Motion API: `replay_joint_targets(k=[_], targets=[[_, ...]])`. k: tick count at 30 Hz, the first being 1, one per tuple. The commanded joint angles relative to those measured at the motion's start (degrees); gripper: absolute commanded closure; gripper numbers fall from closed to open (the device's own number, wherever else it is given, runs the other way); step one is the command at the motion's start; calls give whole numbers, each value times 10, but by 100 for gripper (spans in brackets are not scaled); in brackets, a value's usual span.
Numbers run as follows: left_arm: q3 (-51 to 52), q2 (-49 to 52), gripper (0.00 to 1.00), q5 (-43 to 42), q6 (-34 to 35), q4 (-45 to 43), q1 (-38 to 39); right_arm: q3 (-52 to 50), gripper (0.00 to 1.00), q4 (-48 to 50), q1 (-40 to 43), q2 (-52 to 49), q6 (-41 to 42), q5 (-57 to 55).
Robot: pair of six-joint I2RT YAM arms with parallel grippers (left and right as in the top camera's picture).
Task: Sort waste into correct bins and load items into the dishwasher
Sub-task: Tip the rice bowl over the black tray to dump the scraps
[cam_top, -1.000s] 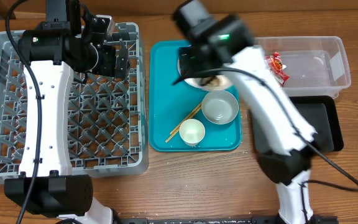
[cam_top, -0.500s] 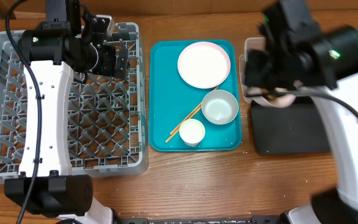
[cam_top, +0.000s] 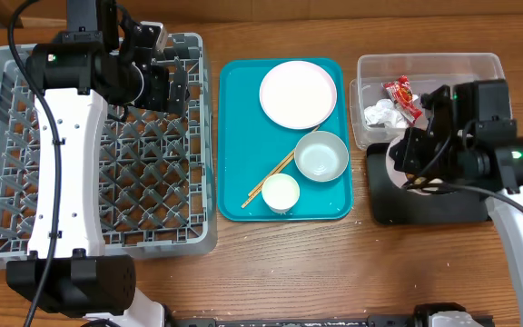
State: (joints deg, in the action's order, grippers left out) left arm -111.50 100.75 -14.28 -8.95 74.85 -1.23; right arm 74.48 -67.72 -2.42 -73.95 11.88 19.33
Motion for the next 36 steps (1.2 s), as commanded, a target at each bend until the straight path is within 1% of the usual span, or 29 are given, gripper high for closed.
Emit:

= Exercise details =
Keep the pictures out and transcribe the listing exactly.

= Written solution =
Motion API: `replay_joint_targets(k=[_], targets=[[_, ...]])`. k: tick count at 30 Hz, the first being 1, one per tuple. The commanded joint angles relative to those measured at the motion's start (degrees); gripper: absolute commanded closure; gripper numbers fall from closed to open (the device's own number, wherever else it is given, runs the other way); step one is the command at the motion's start; calls give whole numbers, each value times 10, but by 100 for gripper (spans in brackets are not scaled); in brackets, a value's usual span.
Numbers run as follows: left_arm: q3 (-51 to 52), q2 (-49 to 52), gripper (0.00 to 1.00), q5 (-43 to 42), q6 (-34 to 35), q4 (-45 to 43), q1 (-38 to 39); right_arm: q3 (-52 to 50), gripper (0.00 to 1.00), q4 (-48 to 50), q1 (-40 to 43), q2 (-52 to 49), q6 (-41 to 42), q5 (-57 to 55).
Robot: pair of six-joint I2RT YAM arms with parallel grippers (left and right as in the top camera's picture).
Task: Sort waste into correct bins and load items into the dishwasher
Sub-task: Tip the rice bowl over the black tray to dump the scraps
[cam_top, -1.000s] 
[cam_top, -0.500s] 
[cam_top, +0.000s] 
State: (joints deg, in the action's order, grippers left out) left arm -111.50 100.75 -14.28 -8.95 74.85 -1.23; right arm 74.48 -67.72 -2.42 -73.95 11.88 19.33
Motion for the next 36 steps (1.2 s), as commanded, a target at each bend until the straight path is within 1% of the usual span, or 29 are given, gripper high for closed.
Emit:

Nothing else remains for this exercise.